Clearly, both plaintiff and defendant were acting pursuant to the Federal Rules of Civil Procedure at that point in the litigation. While the defendant provided notice of its intent to rely on § 28-01-46 in its answer (Doc. 4), it nonetheless signed the Rule 26(f) report, which made no mention of the heightened requirements of § 28-01-46. Relying on this report provided by counsel, the court entered an order on September 19, 2003, which ordered that “[r]eports from retained experts under Rule 26(a)(2) shall be due from plaintiffs by June 1, 2004, and from defendants by July 15, 2004.” (Doc. 19). Defendant now argues in its brief that the plaintiff’s deadline for submitting an affidavit of expert review was August 20, 2003, despite the fact that it submitted a report to the court giving the plaintiff until June 1, 2004 “to provide the names of expert witnesses and complete reports pursuant to Fed. R. Civ. P. 26(a)(2).” This court does not intend to ignore or violate the scheduling order.

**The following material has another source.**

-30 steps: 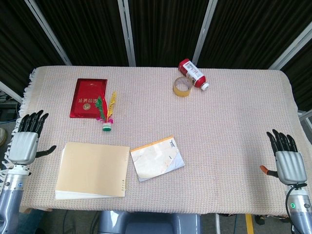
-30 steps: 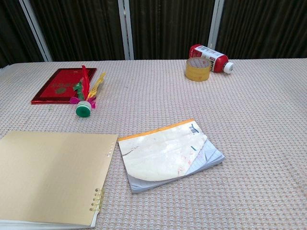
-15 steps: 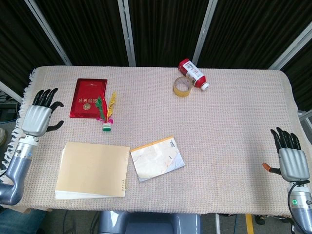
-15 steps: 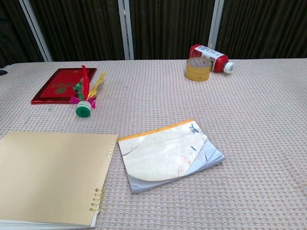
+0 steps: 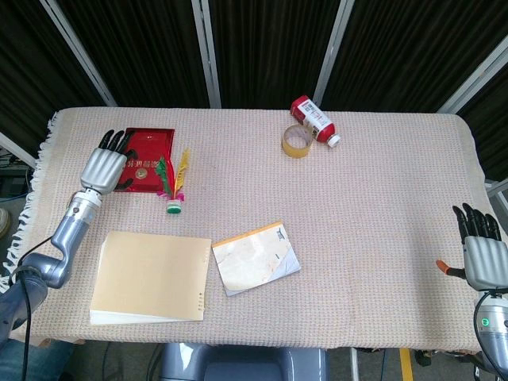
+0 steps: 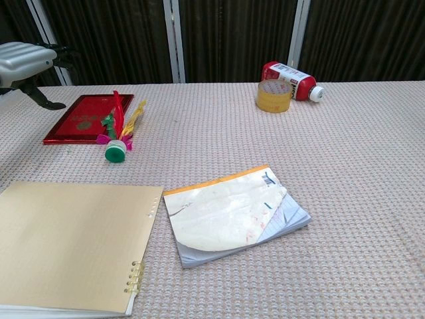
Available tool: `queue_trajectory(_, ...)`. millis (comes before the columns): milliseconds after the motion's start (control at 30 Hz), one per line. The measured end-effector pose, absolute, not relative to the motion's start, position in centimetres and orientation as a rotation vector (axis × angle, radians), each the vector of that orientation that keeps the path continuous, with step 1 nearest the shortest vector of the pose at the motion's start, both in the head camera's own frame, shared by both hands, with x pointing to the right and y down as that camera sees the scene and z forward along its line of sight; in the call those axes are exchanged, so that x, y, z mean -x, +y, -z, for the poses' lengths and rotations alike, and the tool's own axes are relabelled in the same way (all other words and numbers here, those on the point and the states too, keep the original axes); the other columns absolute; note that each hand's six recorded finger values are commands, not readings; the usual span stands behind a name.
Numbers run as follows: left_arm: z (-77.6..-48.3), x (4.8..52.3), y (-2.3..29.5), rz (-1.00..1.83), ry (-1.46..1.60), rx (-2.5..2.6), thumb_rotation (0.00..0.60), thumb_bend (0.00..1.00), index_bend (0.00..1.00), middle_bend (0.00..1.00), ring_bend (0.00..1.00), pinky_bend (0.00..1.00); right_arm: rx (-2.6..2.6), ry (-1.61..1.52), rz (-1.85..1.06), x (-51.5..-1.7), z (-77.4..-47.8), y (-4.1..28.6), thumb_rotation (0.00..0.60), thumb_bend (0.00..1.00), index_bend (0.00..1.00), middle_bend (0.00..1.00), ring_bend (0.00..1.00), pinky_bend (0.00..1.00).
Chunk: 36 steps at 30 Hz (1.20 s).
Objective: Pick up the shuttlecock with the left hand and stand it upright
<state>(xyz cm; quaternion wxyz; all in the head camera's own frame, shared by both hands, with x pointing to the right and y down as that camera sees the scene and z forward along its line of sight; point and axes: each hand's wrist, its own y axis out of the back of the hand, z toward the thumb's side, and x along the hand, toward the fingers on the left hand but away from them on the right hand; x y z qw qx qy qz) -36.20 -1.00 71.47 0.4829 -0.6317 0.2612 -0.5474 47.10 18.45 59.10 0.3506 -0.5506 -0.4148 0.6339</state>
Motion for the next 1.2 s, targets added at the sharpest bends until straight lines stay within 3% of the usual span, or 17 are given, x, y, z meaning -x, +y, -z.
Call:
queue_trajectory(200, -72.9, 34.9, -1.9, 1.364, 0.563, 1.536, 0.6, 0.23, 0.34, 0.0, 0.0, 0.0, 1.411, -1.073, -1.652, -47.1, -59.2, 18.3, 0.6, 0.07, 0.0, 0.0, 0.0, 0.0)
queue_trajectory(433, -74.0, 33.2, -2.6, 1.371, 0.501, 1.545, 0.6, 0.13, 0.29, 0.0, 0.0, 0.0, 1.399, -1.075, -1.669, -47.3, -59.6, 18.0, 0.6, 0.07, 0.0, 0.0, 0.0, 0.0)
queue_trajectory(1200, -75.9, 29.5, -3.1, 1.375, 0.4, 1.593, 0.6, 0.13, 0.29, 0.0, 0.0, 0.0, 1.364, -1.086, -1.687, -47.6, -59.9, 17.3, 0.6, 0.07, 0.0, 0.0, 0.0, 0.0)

[¶20] Defendant appears to be taking contradictory positions, seeking the protection of § 28-01-46 while submitting a different set of dates to the court pursuant to Fed. R. Civ. P. 26. Indeed, in its brief, defendant argues that “[plaintiff] has undisputedly failed to seek to extend the deadline prior to the time it elapsed, or prior to the instant motion.” (defendant’s brief, page 13). Why would the plaintiff seek to extend the deadline when the defendant and plaintiff agreed that June 1, 2004, was the date by which plaintiff must come forward with the names and reports of expert witnesses? Under defendant’s theory, plaintiff was required to submit an expert affidavit setting forth substantially the same information as is required by Fed. R. Civ. P. 26(a)(2) within three months of the commencement of the action. At the same time, in a report submitted to the court, defendant takes the position that plaintiff has until June 1, 2004, to submit the names and reports of experts. The problem is that these rules cannot operate simultaneously without one being subordinated to the other, and where there is a collision between a state statute and the Federal Rules of Civil Procedure, the state rule must give way.

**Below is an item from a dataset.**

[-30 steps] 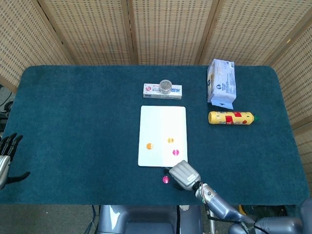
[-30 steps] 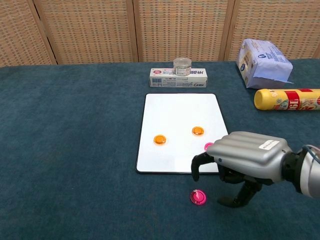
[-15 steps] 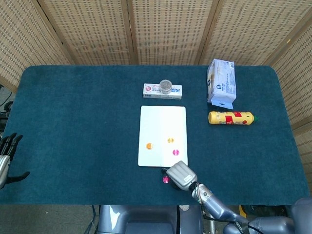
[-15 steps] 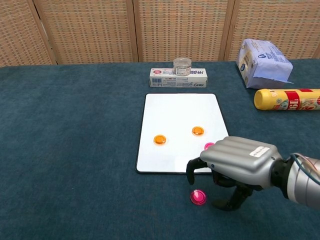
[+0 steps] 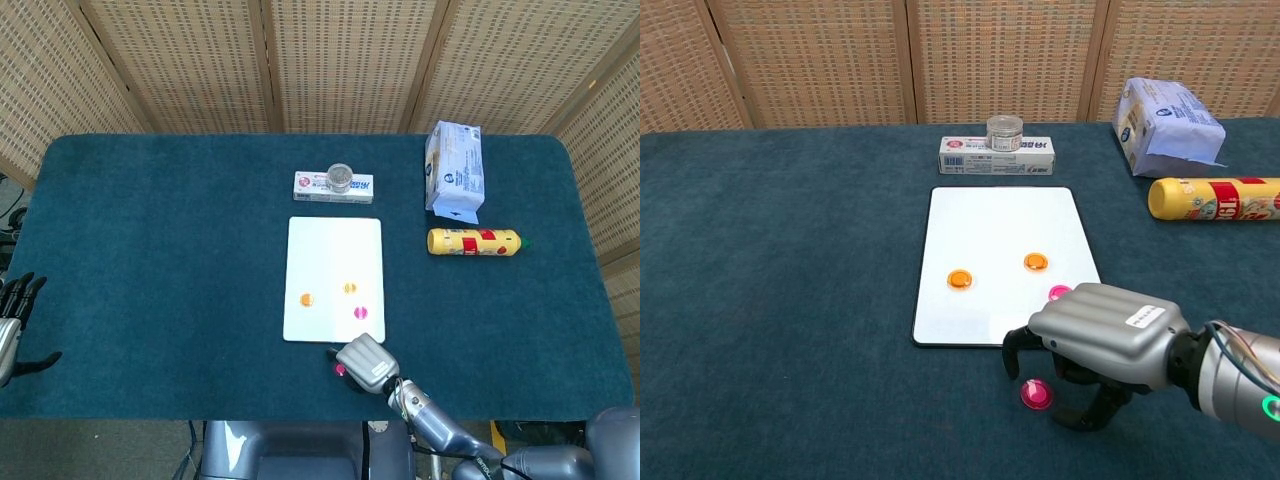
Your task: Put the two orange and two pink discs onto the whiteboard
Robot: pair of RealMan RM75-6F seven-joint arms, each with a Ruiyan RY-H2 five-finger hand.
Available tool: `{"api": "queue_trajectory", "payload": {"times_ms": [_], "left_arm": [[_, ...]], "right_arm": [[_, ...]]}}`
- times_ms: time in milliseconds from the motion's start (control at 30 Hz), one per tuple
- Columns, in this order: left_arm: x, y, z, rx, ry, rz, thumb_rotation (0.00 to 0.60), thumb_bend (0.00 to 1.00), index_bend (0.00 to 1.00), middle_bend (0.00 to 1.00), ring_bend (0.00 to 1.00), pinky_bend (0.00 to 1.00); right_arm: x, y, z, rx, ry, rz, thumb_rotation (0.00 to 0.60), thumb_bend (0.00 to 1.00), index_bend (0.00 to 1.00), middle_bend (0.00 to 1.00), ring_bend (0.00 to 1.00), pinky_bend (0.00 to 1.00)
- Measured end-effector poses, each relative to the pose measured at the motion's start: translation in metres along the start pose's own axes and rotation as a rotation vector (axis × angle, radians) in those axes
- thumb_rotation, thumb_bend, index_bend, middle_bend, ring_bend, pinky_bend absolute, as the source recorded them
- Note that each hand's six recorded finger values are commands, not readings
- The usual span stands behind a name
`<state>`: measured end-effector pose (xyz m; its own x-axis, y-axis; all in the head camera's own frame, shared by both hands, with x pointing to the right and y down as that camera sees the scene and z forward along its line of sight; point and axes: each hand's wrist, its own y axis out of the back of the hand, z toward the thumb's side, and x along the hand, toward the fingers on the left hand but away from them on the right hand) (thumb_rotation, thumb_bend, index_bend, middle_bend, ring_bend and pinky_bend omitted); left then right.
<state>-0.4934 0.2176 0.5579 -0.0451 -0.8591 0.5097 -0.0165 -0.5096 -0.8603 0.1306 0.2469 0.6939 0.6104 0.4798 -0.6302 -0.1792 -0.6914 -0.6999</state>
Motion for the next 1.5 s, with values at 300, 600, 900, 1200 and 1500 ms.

[¶21] Defendant cites a lengthy list of district court decisions that have applied various state statutes that it considers analogous to § 28-01-46 in the face of “identical Erie challenges.” However, many of the cases cited concerned statutory requirements that plaintiffs go through arbitration or submit their claims to medical review boards. See e.g. Bledsoe v. Crowley, 849 F2d 639 (D.C. Cir. 1988), Seoane v. Ortho Pharm., Inc., 660 F2d 146 (5th Cir. 1981), Feinstein v. Massachusetts Gen. Hosp., 643 F2d 880 (1st Cir. 1981), DiAntonio v. Northampton-Accomack Mem’l Hosp., 628 F2d 287 (4th Cir. 1980), Davison v. Sinai Hosp. of Baltimore, Inc., 617 F2d 361 (4th Cir. 1980), Edelson v. Soricelli, 610 F2d 131 (3d Cir. 1979), and Woods v. Holy Cross Hosp., 591 F2d 1164 (5th Cir. 1979). A review of the Federal Rules of Civil Procedure reveals no rule concerning mandatory arbitration or review by medical boards and there is no such issue involved in this case.

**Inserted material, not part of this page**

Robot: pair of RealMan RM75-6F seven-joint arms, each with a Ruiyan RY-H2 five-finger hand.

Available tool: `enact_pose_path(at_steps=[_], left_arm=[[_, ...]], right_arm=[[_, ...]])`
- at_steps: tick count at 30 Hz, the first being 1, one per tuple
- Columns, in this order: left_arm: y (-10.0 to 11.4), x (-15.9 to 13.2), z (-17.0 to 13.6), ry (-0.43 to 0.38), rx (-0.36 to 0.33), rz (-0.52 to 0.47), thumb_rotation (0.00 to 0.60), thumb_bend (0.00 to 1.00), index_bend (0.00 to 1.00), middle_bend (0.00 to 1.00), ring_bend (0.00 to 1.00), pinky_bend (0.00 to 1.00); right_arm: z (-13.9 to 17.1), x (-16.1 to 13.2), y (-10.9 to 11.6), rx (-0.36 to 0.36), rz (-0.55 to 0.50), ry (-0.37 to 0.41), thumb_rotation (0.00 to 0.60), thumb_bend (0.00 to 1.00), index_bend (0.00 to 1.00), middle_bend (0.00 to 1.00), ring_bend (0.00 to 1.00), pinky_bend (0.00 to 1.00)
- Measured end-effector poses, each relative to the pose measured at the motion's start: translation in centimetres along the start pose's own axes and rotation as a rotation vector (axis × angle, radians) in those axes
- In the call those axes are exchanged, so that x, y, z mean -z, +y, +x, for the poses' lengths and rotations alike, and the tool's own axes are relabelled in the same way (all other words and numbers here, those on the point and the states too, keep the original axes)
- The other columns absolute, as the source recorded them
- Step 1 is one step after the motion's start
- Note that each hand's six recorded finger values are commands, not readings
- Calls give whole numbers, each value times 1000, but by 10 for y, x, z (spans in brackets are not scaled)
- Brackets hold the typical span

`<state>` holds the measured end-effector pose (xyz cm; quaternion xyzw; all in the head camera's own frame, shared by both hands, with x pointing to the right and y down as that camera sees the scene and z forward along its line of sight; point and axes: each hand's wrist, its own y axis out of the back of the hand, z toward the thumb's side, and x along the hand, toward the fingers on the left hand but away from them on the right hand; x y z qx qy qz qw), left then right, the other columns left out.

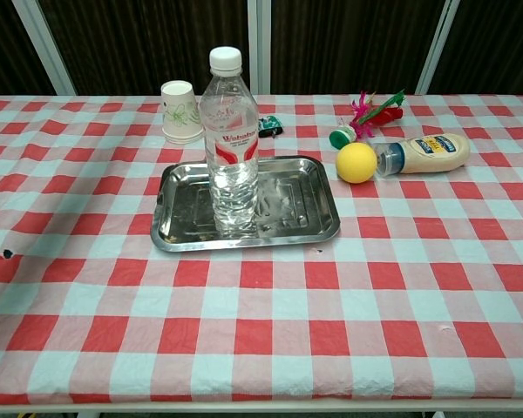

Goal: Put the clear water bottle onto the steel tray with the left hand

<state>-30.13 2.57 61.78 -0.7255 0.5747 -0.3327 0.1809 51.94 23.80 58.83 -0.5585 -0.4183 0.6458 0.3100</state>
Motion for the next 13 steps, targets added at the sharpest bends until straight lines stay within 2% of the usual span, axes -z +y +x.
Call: enact_pose_path(at_steps=[2,5,8,13], left_arm=[[2,16,-10,-16,35,120,600,286,229,264,196,274],[3,46,-34,-40,128,338,600,280,256,265,196,254],[14,80,-59,-25,214,540,600,269,282,265,196,240],[36,107,-82,14,244,747,600,261,282,265,196,231]], right_arm=[[0,0,0,0,2,0,600,138,7,74,0,0],[-1,0,0,1,5,-3,600,138,7,74,0,0],[-1,1,-2,-5,10,-12,600,138,7,74,0,0],[-2,1,-1,5,19,-13,600,138,7,74,0,0]])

[¶22] District Courts considering the expert affidavit statutes involved in the instant case have reached varying results. Some have concluded that expert affidavit requirements do not collide with the federal rules. See e.g. Chamberlain v. Giampapa, 210 F3d 154 (3d Cir. 2000) (applying New Jersey affidavit of merit statute against alleged conflict with Rules 8 and 9); Ellingson v. Walgreen Co., 78 FSupp 2d 965 (D. Minn. 1999) (Minnesota statute requiring expert affidavit applied despite challenge that Rule 26(a) controlled expert disclosures); Hill v. Morrison, 870 FSupp 978 (W.D. Mo. 1994) (Missouri statute requiring medical malpractice plaintiff to submit affidavit did not conflict with Fed. R. Civ. P. 11); Connolly v. Foudtree, 141 F.R.D. 124 (S.D. Iowa 1992) (Iowa’s statutory requirement of early disclosure of expert witnesses in professional malpractice cases did not conflict with Fed. R. Civ. P. 26(b)(4)(A)(i)). Others have reached the opposite conclusion, determining that a direct collision mandates the application of the federal rules. Many of these cases have dealt with a requirement that plaintiffs attach expert affidavits to their pleadings or face dismissal of the suit. See e.g. Baird v. Celis, 41 FSupp2d 1358 (N.D. Ga. 1999) (Georgia expert affidavit which requires specific allegations of negligence is in direct conflict with the notice pleading standard of Federal Rule 8(a)); Boone v. Knight, 131 FRD 609, 611 (SD Ga. 1999) (Georgia statute requiring plaintiffs alleging professional malpractice to file with the complaint an affidavit of a competent expert applied exclusively to actions brought in state court and was inapplicable in federal cases); Braddock v. Orlando Regional Health Care Sys., Inc., 881 FSupp 580 (M.D. Fla. 1995) (heightened pleading requirement requiring an affidavit from a medical expert as part of a plaintiff’s complaint directly conflicts with Fed. R. Civ. P. 8(a), which requires only a short and plain statement showing that the pleader is entitled to relief).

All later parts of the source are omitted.